More than a million New Yorkers do not receive sick days at work, according to research by the Community Service Society. And the percentage of workers without paid sick leave is highest for the lowest paid workers. According to the Bureau of Labor Statistics, two-thirds of workers in the lowest-earning groups have no sick leave at all. These are precisely the workers most at risk of losing a job if they miss a day or a shift.

That's no way to respect work or support families. And it's ultimately unproductive for our economy, leading to reduced worker productivity, higher turnover and increased medical costs with illnesses spread and go untreated. The experiences in other cities and states have shown a modest Paid Sick Leave law reduces the costs associated with all these problems and ultimately pays for itself.
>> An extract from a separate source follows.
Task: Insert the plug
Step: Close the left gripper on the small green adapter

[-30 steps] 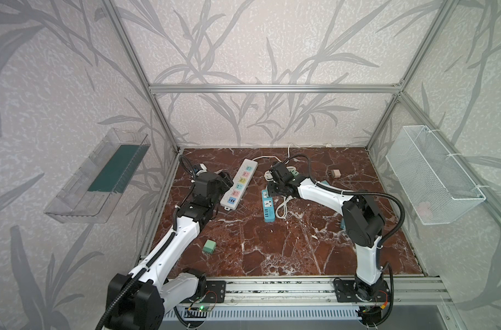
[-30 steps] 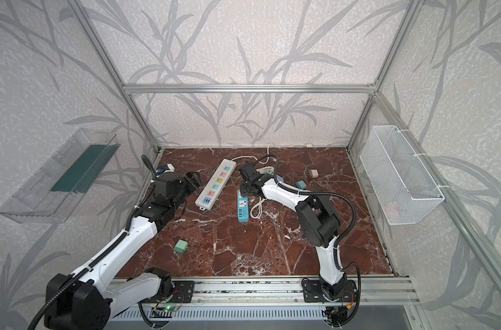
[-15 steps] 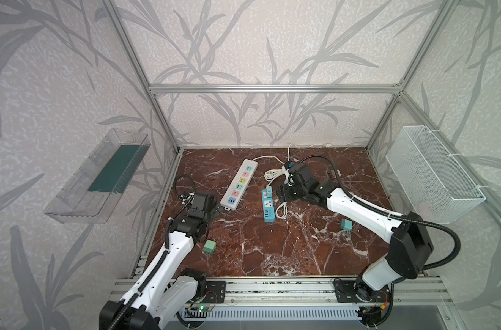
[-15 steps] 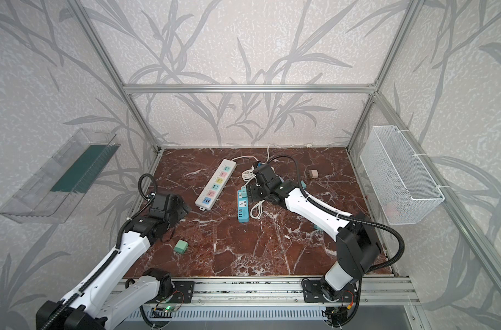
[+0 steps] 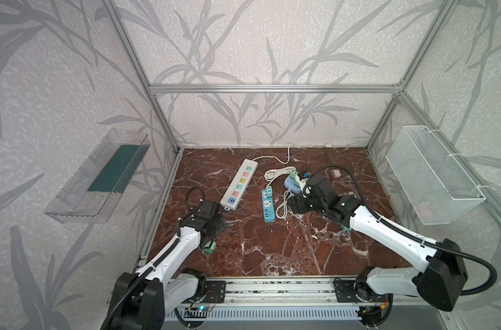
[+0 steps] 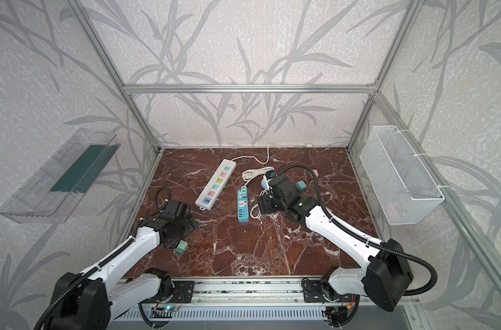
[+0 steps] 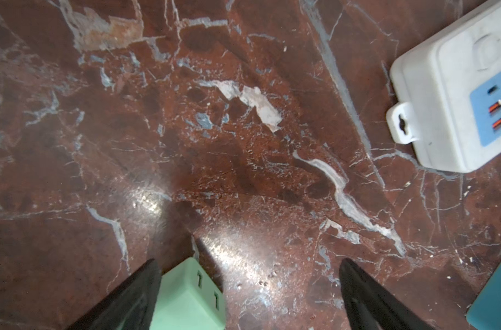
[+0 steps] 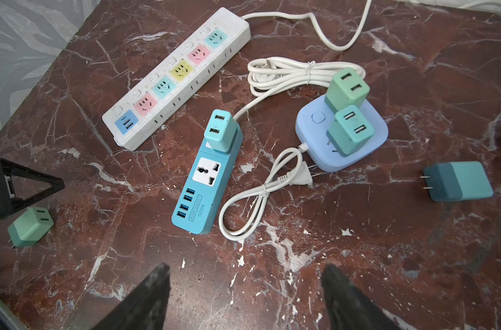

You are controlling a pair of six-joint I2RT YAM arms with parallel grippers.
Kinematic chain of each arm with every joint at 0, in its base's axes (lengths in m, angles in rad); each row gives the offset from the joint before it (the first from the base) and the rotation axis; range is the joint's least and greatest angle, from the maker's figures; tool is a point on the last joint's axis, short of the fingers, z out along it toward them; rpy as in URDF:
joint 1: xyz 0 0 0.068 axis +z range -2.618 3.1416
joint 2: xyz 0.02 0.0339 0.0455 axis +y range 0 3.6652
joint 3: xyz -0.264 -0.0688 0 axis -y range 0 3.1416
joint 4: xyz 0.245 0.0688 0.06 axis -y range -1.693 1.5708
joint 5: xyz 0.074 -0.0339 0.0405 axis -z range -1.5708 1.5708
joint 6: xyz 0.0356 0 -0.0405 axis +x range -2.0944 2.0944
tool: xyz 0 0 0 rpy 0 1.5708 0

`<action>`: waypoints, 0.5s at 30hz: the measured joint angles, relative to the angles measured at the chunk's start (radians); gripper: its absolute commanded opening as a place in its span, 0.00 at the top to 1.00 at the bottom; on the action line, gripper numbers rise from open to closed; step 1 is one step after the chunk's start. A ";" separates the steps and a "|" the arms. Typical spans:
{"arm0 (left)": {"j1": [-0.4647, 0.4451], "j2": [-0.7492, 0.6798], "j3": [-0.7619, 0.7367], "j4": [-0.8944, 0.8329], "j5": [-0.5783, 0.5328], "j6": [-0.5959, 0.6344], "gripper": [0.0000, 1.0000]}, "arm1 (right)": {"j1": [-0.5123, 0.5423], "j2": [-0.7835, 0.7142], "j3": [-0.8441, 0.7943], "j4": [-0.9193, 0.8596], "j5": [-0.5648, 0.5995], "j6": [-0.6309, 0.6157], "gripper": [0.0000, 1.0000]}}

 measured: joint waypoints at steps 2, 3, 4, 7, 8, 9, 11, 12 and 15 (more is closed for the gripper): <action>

In San Francisco, where they've had the law since 2007, two-thirds of businesses back the measure according to surveys conducted by the Institute for Women's Policy Research. Helping small businesses retain and create jobs needs to be a priority with any bill passed, but experience shows there is room to help both working parents and our economy. The Paid Sick Leave bill does not inhibit business growth in our city -- it creates a field of workers healthy and capable enough to build a stronger New York City.

We can start a virtuous cycle here. We can help parents raise healthier kids and work productively, which in turn helps neighborhood businesses do better and communities thrive. Mayor Bloomberg and Speaker Quinn need to give working parents the flexibility to be there for their kids when it matters most. Bring the bill to the Council floor.

Bill de Blasio is New York City's public advocate. He and his wife, Chirlane McCray, live in Brooklyn with their two children.